One of the most grueling elements that rugby players prepare for is the scrummage (or scrum), when players pack closely together with their heads down and arms around one another in an attempt to secure the ball, says Ben Zagami, group fitness manager at Equinox Sports Club Washington, DC who used to play in the Chesapeake Collegiate Rugby conference. “My quads burn at the mere thought of it,” he says. You can mimic the on-field play with a sled push.
How to do it: Push a weighted sled about 25 yards in a low position, with your torso at about a 45-degree angle to the ground, then repeat in the opposite direction with a more upright stance. Alternate with a partner, resting while he or she pushes, and continue for up to 15 minutes.
To scrum successfully, you also need lower-body power to help you surge forward, says Mike Ross, a retired player from Cork, Ireland, who competed with the pro club Leinster and the Ireland national team. The squat jump bolsters the necessary muscles: the glutes, hamstrings, and quads.
How to do it: Stand with your feet at hip-width and squat until your thighs are parallel to the floor. Press through your feet to explode into the air. Land with soft knees and immediately repeat. Complete 3 sets of 15 reps.
Rugby requires core strength and thoracic mobility, says Minneapolis-based Nate Augspurger, who plays for the USA men’s national team and the San Diego Legion. Having both means you’re sturdy enough to brace against tackles and strong enough throughout your range of motion to execute all the necessary skills, such as passing and tackling.
How to do it: Stand with feet at shoulder-width and hold the end of the barbell (either in a landmine base or propped in a corner) with both hands in front of your chest, arms extended. Without rotating your torso or hips, bring weight down toward your right hip, back to center, then to the left hip, and back to center for one rep. (The weight should move in an arc pattern.) Complete 4 sets of 8 reps.
Blaine Scully, captain of the USA men’s national team from Sacramento, California, also prioritizes core strength and stability. One of his favorite moves is the plank pull-through.
How to do it: Get in a high plank with feet at hip-width, shoulders stacked over wrists, and a dumbbell behind and just outside of your right hand. Reach the left hand under your body and drag the dumbbell to the same position on the left side. Return to high plank and repeat in the opposite direction for one rep. Complete 3 sets of 12 reps.
You need a strong chest to effectively block an opponent with one arm while protecting the ball with the other, says Darren Wallace, a Tier 3 trainer at Chestnut Hill in Massachusetts who used to play for the Tralee Rugby Club in Kerry, Ireland. This exercise combo builds power and strength.

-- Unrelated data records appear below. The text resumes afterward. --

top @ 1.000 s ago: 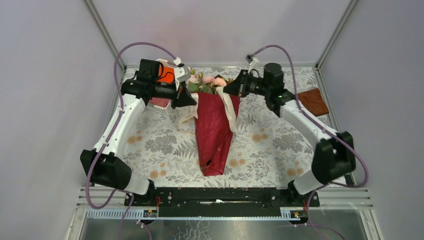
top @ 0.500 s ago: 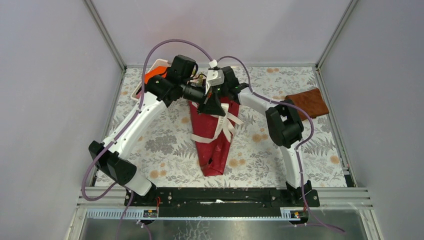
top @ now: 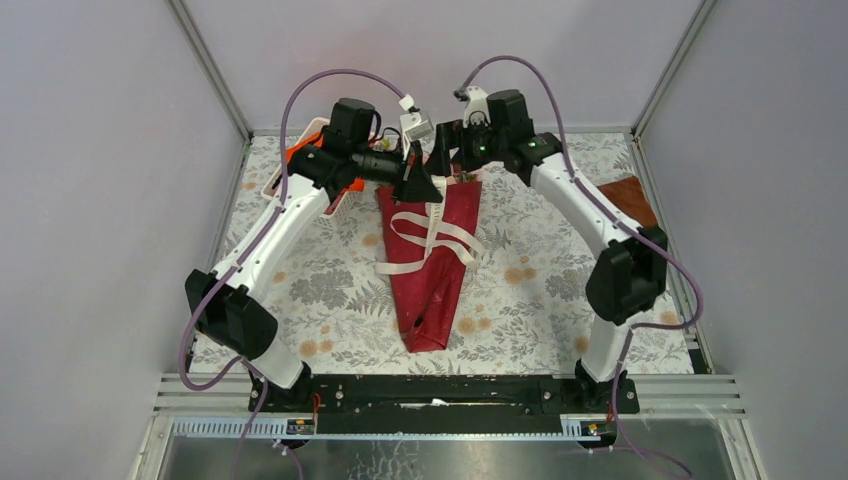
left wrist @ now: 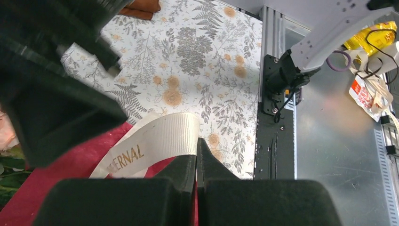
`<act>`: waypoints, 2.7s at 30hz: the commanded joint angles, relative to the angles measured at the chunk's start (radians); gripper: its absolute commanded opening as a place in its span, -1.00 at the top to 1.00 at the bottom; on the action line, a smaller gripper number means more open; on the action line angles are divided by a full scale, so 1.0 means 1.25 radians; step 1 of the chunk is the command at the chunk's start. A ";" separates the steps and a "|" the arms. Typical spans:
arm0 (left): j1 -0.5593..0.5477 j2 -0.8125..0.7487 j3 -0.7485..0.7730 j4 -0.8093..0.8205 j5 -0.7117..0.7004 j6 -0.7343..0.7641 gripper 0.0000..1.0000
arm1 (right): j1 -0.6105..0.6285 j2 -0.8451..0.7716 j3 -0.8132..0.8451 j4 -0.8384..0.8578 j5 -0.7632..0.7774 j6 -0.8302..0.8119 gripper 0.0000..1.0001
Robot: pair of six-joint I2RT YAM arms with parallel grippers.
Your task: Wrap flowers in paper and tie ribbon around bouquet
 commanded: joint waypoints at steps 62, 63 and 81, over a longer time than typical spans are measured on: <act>-0.014 0.073 -0.421 0.172 -0.373 0.971 -0.27 | 0.021 -0.246 -0.581 0.490 0.112 0.231 1.00; -0.015 0.075 -0.426 0.180 -0.382 0.974 -0.18 | 0.020 -0.248 -0.579 0.488 0.111 0.228 1.00; -0.041 0.001 -0.341 -0.013 -0.410 0.900 1.00 | 0.021 -0.179 -0.548 0.493 0.083 0.255 1.00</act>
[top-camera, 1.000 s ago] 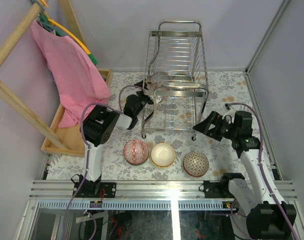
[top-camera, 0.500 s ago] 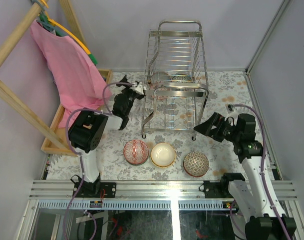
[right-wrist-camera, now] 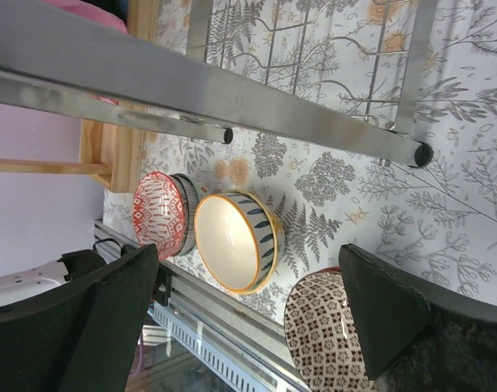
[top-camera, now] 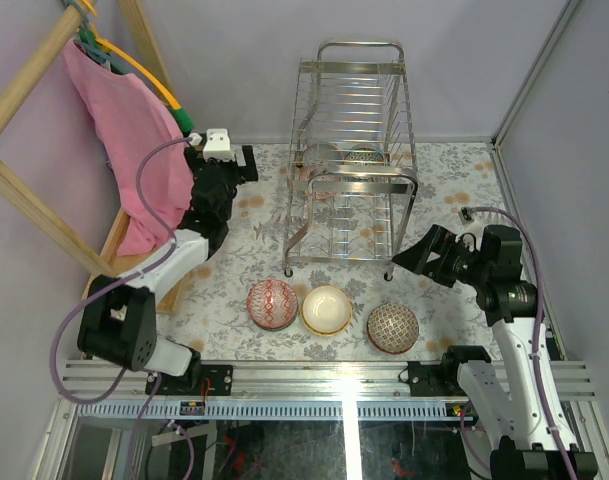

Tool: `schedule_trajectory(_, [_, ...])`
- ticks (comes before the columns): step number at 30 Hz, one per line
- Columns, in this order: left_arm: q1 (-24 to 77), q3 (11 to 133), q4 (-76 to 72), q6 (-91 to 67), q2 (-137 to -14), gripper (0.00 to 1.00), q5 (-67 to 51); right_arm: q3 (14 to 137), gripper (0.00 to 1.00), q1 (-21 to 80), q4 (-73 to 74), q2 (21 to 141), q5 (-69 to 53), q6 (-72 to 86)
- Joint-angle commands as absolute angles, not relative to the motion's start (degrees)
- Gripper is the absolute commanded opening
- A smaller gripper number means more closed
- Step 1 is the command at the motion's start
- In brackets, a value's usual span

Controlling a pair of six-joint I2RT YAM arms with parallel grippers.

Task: Load the bowls into the dish rack
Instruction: Place the bowl in the dish rack, then pick up the bowl from the center of the board.

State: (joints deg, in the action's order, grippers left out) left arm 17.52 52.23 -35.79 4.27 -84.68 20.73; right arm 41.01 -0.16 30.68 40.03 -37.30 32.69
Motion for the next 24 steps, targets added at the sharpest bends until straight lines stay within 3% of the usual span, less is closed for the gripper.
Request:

How to do it: Lie faceup at a bench press station with feet planted flat on the floor. Hold the bar with your hands just wider than your shoulders, lower it to the bottom of your pecs, and press up to start for one rep. Complete 5 reps, then perform 10 plyometric push-ups, pushing off the floor at the top of each rep so your hands get some air. Complete 4 sets of the combo.
In rucking, one or more players from each team close in on the ball, moving in a way that closely resembles the bear crawl, says Betty Nguyen, a Tier 2 trainer at Lincoln Common in Chicago who plays for the Chicago Lions Women’s team. “You need to keep your body low, core tight, spine neutral, and feet squared,” she says. You can practice all these things during a bear crawl roll-out.
How to do it: Start on all fours with knees hovering just above the ground and hands gripping a barbell instead of planted on the floor. Perform a bear crawl for 30 yards, taking small steps with the feet and rolling the barbell forward (keeping it under your shoulders) rather than moving your hands one at a time. Complete 3 sets.
Rotational power is important for throwing and multidirectional movement, which you need to dodge opponents, says Wallace. You can mimic it off the field with this medicine ball toss variation.
How to do it: Stand with feet wider than hips, a slight bend in the knees, a medicine ball in front of your chest, and a wall four or five feet to your right. Simultaneously pivot toward the wall and throw the ball against it. Catch the ball and return to start for one rep. Complete 3 sets of 6 reps per side.